Prioritize Work: As was previously discussed, morning hours are typically best for complex work. Unfortunately, many people choose routine tasks in the morning while saving challenging tasks for the afternoon - meaning mental energy is depleted when it's needed the most. Do you constantly defer difficult assignments to later in the day? Fight this urge and realize the start of the day is likely when you are at your mental prime.

Limit Multitasking: Most people believe they are strong multitaskers. Truth is, 98% of the population sucks at multitasking. The problem with shifting back and forth between tasks is that our brain isn't adept to refocusing. While refocusing feels instantaneous, transitioning between tasks reduces productivity by as much as 40%. Rather than haphazardly switch from one activity to another, batch similar tasks together for completion during a dedicated block of time.

Capture Tasks: Do you have a long list of tasks that need to be done? If so, where is this list stored? If you are like most people, this list is accessed through memory. Unfortunately, asking your brain to keep your "to do" list drains precious battery life. Rather than memorize unfinished tasks, dump them into a notebook or electronic document. Having a trusted system for capturing obligations improves cerebral processing and reduces underlying stress.

Disconnect: Without question, technology is the main culprit when it comes to depleting precious brainpower. Shifting between email, social media, and phone notifications takes a serious toll on our mental energy. Carving out time in the day to disconnect from all devices helps your brain recover twice as fast: not only are you avoiding further exhaustion of mental reserves, you are also giving the brain a valuable opportunity to recharge it's batteries.


The number of important decisions school leaders make each day is extraordinary.
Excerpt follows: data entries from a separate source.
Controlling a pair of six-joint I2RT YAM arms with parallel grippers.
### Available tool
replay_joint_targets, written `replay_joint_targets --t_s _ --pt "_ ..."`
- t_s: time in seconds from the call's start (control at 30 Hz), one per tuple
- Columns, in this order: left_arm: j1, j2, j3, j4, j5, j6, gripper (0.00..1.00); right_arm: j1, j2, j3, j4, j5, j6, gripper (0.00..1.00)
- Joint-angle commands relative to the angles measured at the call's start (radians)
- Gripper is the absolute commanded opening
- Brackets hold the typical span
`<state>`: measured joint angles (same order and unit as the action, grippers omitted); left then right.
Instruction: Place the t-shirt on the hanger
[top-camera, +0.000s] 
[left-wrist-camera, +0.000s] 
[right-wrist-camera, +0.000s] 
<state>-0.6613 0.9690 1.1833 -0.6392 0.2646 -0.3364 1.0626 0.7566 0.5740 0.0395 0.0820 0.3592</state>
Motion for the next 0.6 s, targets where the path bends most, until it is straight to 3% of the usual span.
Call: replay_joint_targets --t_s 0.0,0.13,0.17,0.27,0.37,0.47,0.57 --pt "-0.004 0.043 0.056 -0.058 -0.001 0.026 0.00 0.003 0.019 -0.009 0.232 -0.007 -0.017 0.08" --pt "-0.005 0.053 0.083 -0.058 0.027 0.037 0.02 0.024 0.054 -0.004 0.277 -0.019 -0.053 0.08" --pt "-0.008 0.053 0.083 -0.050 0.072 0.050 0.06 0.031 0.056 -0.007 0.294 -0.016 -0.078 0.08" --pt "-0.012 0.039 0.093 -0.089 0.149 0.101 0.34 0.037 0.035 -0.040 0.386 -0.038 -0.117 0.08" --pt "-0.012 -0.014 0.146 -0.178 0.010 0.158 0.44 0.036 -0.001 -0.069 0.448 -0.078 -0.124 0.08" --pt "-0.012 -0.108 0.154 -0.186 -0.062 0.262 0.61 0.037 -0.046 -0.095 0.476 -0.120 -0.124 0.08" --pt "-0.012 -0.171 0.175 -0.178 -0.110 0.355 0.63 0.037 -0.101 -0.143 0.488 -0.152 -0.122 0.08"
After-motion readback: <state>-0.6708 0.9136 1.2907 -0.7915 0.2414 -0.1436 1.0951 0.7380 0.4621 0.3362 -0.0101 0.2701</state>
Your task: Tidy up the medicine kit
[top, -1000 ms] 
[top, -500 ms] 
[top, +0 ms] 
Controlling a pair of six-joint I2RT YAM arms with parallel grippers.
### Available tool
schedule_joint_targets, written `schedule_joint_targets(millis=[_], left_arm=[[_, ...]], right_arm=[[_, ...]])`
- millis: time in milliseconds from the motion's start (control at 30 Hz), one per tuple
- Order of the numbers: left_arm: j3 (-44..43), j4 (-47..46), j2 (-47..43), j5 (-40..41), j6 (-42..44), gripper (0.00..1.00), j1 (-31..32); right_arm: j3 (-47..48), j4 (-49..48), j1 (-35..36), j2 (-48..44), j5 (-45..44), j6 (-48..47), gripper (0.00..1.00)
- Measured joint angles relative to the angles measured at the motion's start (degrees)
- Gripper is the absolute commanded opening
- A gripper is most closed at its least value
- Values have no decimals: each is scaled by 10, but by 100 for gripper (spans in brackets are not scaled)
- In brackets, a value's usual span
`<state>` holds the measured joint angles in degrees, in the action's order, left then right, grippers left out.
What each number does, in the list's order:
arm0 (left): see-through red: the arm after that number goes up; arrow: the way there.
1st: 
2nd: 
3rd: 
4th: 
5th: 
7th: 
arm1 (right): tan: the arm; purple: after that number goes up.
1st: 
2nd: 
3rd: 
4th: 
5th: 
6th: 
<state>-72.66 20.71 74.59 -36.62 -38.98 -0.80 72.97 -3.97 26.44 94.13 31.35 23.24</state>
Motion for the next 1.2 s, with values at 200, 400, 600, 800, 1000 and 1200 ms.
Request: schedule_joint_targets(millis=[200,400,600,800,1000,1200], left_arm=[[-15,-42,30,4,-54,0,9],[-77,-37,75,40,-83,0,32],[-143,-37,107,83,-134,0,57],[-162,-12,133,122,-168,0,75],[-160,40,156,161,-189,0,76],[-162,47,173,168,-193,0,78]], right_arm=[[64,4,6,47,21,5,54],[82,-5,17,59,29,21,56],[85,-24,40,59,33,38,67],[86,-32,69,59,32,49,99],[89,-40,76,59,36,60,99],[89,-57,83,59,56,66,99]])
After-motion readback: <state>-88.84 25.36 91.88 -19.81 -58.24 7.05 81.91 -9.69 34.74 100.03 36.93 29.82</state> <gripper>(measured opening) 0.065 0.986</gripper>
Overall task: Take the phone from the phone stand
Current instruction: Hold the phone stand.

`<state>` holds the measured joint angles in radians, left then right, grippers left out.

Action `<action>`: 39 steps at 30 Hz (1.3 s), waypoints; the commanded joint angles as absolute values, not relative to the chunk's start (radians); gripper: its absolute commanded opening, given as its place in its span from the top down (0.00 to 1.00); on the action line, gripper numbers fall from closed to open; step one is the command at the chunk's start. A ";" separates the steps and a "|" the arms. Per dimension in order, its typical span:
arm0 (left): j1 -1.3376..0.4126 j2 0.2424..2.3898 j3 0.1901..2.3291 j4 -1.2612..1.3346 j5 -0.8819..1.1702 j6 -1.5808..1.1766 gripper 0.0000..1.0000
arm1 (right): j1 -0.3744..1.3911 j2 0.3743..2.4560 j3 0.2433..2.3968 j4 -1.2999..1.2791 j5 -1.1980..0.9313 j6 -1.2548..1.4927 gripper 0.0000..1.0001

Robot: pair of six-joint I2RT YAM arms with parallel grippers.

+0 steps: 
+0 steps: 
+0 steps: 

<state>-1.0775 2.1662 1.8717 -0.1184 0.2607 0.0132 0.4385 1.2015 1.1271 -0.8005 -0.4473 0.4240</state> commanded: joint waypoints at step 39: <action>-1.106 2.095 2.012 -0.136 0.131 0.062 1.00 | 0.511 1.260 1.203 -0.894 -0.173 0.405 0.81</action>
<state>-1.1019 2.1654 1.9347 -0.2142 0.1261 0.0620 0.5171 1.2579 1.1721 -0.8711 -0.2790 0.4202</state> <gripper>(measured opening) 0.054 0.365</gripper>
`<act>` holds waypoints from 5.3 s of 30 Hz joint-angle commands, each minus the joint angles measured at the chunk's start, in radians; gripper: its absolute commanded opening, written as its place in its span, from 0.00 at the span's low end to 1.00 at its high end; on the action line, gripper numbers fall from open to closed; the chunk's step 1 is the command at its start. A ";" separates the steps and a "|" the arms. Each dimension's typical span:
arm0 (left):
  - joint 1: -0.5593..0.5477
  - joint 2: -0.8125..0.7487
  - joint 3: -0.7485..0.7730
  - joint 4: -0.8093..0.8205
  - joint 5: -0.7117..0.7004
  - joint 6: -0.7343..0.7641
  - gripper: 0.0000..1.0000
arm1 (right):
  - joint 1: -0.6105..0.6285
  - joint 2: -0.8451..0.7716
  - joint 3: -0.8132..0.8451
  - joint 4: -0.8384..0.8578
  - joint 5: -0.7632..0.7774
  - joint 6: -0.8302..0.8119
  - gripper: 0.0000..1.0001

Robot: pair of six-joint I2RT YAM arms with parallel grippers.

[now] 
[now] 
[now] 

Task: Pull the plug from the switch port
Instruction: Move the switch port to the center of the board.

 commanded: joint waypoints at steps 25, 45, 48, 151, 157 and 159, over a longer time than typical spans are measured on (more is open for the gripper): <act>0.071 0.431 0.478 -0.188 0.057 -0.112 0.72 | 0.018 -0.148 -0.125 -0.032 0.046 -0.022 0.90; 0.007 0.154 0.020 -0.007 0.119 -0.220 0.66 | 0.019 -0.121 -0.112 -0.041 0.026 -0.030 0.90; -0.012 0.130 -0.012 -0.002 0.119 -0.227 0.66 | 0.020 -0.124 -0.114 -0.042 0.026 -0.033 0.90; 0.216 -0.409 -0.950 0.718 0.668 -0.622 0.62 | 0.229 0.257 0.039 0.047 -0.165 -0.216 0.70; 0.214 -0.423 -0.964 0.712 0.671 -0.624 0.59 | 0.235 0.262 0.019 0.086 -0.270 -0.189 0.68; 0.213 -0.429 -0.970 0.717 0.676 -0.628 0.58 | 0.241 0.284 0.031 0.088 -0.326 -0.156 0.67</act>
From sunup to sundown, school leaders are faced with a barrage of scenarios requiring full mental focus.

"So what's the big deal?" you may be thinking. "Isn't this true of most professions?"

Unlike most professions, school leaders face intense public scrutiny ... meaning one poor decision can leave school leaders without a job.

To ensure they make wise decisions, school leaders must understand brainpower is a limited resource and look for opportunities to conserve mental energy throughout the day.